• **Prompt**
Please retype the records below exactly, from the first line down to and including the line with "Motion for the".
=-=-=
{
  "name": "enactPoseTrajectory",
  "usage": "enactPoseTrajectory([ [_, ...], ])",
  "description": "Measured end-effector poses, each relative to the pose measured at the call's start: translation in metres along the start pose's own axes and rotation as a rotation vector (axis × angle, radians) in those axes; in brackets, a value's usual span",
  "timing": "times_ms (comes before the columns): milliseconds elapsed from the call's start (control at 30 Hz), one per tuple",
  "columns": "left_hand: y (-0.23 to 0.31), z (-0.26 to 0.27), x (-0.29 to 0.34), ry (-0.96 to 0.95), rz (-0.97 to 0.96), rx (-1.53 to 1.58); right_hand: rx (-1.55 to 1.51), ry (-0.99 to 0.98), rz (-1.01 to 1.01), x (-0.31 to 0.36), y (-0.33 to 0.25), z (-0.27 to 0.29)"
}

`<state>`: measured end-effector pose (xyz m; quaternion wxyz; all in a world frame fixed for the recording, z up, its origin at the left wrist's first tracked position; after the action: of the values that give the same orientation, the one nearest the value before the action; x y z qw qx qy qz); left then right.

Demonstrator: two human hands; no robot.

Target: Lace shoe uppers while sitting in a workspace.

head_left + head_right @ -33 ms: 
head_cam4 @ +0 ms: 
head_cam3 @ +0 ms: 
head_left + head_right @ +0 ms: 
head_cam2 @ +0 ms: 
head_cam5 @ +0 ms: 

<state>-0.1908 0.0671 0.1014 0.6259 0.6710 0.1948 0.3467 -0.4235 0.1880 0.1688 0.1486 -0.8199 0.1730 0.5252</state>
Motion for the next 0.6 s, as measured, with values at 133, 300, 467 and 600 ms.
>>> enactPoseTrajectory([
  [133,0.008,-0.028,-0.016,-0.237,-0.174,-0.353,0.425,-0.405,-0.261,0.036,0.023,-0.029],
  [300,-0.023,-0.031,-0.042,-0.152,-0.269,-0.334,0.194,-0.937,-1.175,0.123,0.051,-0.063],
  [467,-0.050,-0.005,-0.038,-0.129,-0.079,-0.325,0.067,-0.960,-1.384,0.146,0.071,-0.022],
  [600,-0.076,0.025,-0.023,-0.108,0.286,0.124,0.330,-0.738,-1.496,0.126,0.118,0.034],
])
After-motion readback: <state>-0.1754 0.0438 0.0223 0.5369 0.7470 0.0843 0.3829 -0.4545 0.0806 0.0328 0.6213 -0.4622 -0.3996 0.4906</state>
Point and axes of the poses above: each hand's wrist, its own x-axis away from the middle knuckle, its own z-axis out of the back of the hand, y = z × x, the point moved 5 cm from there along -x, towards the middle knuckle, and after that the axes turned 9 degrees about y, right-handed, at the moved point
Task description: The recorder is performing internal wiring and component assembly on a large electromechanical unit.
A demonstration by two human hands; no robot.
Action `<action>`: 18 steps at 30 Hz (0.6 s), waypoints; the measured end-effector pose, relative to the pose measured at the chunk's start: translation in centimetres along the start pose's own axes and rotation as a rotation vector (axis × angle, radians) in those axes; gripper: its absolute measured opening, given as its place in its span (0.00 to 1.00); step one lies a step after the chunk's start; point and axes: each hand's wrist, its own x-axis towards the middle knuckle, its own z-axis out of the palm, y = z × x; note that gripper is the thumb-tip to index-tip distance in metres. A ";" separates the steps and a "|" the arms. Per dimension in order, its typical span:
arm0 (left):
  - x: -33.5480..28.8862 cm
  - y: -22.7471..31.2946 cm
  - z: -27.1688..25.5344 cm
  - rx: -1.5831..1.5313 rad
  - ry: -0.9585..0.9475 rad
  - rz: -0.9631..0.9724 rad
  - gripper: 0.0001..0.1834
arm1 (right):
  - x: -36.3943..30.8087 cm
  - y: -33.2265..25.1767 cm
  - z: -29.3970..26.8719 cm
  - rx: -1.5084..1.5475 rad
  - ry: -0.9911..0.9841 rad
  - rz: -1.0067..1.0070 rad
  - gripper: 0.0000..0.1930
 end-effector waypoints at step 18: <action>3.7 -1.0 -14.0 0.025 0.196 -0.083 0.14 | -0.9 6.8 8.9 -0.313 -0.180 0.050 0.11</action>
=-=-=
• **Solution**
{
  "name": "enactPoseTrajectory",
  "usage": "enactPoseTrajectory([ [_, ...], ])",
  "description": "Measured end-effector poses, each relative to the pose measured at the call's start: translation in metres along the start pose's own axes and rotation as a rotation vector (axis × angle, radians) in those axes; in brackets, a value's usual span",
  "timing": "times_ms (comes before the columns): milliseconds elapsed from the call's start (control at 30 Hz), one per tuple",
  "columns": "left_hand: y (-0.23 to 0.31), z (-0.26 to 0.27), x (-0.29 to 0.34), ry (-0.96 to 0.95), rz (-0.97 to 0.96), rx (-1.53 to 1.58); right_hand: rx (-1.55 to 1.51), ry (-0.99 to 0.98), rz (-1.01 to 1.01), x (-0.31 to 0.36), y (-0.33 to 0.25), z (-0.27 to 0.29)"
}

`<state>`: measured end-effector pose (xyz m; quaternion wxyz; all in a world frame fixed for the recording, z up, its origin at the left wrist's first tracked position; after the action: of the values that give the same orientation, the one nearest the value before the action; x y z qw qx qy qz); left then right.

Demonstrator: two human hands; no robot.

Target: Lace shoe uppers while sitting in a workspace.

head_left + head_right @ -33 ms: 
head_cam4 @ +0 ms: 
head_cam3 @ +0 ms: 
head_left + head_right @ +0 ms: 
head_cam2 @ +0 ms: 
head_cam5 @ +0 ms: 

<state>-0.1908 0.0671 0.1014 0.6259 0.6710 0.1948 0.3467 -0.4235 0.1880 0.1688 0.1486 -0.8199 0.1730 0.5252</state>
Motion for the next 0.6 s, as measured, with values at 133, 300, 467 and 600 ms.

Output for this exercise is complete.